Ayah Reza Korban Pengeroyokan Sehingga Lumpuh Permanen Meminta Keadilan

Suaralira.com, Rejang Lebong (Bengkulu) – Kesedihan dan kekecewaan mendalam dirasakan oleh Rovi, ayah dari Reza Ardiansyah (16), korban pengeroyokan yang kini mengalami kelumpuhan permanen. Hampir sembilan bulan berlalu sejak peristiwa tragis itu terjadi, namun harapan keluarga korban untuk mendapatkan keadilan belum juga terwujud jelas Rovi, Kamis (5/6).
 
Rovi tak kuasa menyembunyikan rasa kecewanya terhadap proses hukum yang dinilai berlarut-larut tanpa kejelasan.
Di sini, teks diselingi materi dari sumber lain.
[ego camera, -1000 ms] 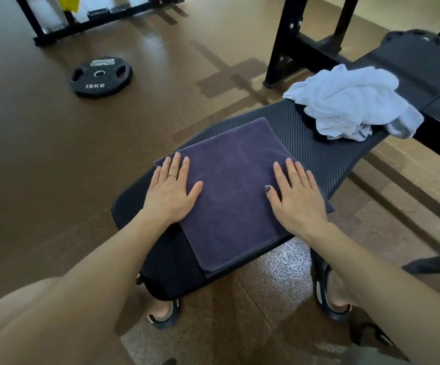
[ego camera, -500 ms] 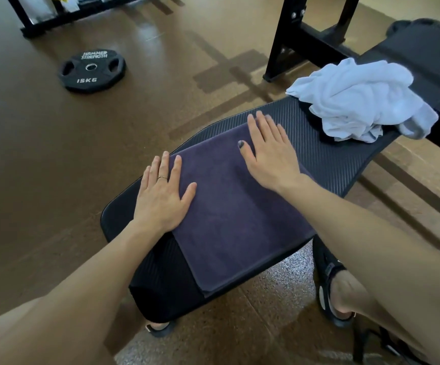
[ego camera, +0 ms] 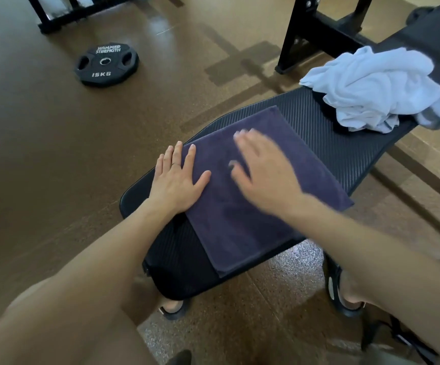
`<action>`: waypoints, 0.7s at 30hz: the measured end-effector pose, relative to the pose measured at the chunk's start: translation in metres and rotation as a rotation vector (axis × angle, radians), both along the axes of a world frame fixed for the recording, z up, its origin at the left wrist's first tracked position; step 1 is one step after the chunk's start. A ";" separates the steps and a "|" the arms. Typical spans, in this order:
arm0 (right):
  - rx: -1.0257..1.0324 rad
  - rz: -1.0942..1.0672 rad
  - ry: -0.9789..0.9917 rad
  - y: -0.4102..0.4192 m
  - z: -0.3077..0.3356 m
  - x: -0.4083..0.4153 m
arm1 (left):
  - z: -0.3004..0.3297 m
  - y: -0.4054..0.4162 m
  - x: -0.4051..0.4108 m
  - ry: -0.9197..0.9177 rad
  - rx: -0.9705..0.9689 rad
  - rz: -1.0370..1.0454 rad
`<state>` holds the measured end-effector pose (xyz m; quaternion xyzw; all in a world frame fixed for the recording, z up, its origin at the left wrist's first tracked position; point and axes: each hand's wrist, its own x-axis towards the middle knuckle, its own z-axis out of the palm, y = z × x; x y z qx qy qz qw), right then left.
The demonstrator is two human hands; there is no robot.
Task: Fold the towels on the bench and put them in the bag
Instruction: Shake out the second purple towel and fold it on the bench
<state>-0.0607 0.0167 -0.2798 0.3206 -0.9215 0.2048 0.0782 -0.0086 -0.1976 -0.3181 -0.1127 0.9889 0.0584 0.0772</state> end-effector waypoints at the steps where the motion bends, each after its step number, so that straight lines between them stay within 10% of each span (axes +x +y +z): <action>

Sudah sembilan bulan kami menunggu keadilan untuk anak kami. Kenapa harus selama ini prosesnya? Ada apa sebenarnya? ” ujarnya penuh tanya.
 
Ia juga mengkritik keras hasil putusan pengadilan yang baru diterima kemarin. Bagi Rovi, keputusan tersebut tidak mencerminkan keadilan yang selama ini mereka harapkan. 
 
Saya kecewa dengan putusan hakim., Anak saya lumpuh permanen, Tapi seolah-olah itu dianggap hal biasa saja. Coba kalau mereka yang merasakan, apakah mereka bisa terima,” ungkap Rovi
 
Rovi menuturkan, sejak awal kasus ini ditangani, keluarga korban terus mencoba menempuh jalur mediasi. Namun, dari tujuh kali mediasi yang dilakukan mulai dari tingkat desa, Polres, hingga tiga kali di Balai Musyawarah Adat (BMA) semuanya berakhir dengan kekecewaan. 
 
Mereka selalu mengingkari janji. Tidak ada satupun hasil yang sesuai harapan,” ujarnya.
 
Selain beban mental dan keadilan yang tak kunjung datang, Rovi juga harus menanggung beban ekonomi. Ia mengungkapkan bahwa biaya pengobatan Reza pascaoperasi di salah satu rumah sakit di Padang mencapai lebih dari Rp107 juta. Itu hanya dari kwitansi resmi, belum termasuk kebutuhan lainnya. Saya hanya minta tolong dibantu untuk biaya itu. Mungkin kalau mereka bantu kemaren, urusan ini bisa selesai baik-baik,” ujarnya lirih.
 
Yang paling membuat hati Rovi terluka adalah kurangnya informasi dan keterbukaan dari pihak pengadilan. Ia mengaku hanya diberitahu sekali soal persidangan itu pun dilakukan secara daring melalui Zoom. 
 
Sejak itu kami tidak pernah lagi diajak atau dikabari. Tiba-tiba putusan keluar tanpa kami tahu apa yang terjadi selama proses persidangan,” katanya.
 
Baginya, ketidakterlibatan keluarga korban dalam persidangan menjadi bentuk pengabaian hak untuk menyuarakan keberatan atau memberikan tanggapan atas keterangan saksi maupun terdakwa. 
 
Kalau kami tahu kapan sidang saksi atau tersangka, Mungkin kami bisa beri masukan, Mungkin ada hal yang tidak sesuai kenyataan. Tapi kami tidak diberi ruang itu,” kata Rovi dengan nada kesal.
 
Rovi hanya berharap agar hukum benar-benar ditegakkan seadil-adilnya, tanpa memandang status sosial, Kami cuma rakyat kecil, tapi kami percaya keadilan masih ada. 
 
Kami mohon kepada penegak hukum di Rejang Lebong agar langkah-langkah ke depan bisa lebih terbuka dan berpihak pada korban,” tambahnya
 
Anak saya tidak akan pernah kembali seperti dulu. Tapi setidaknya, keadilan harus ditegakkan,” tutup Rovi.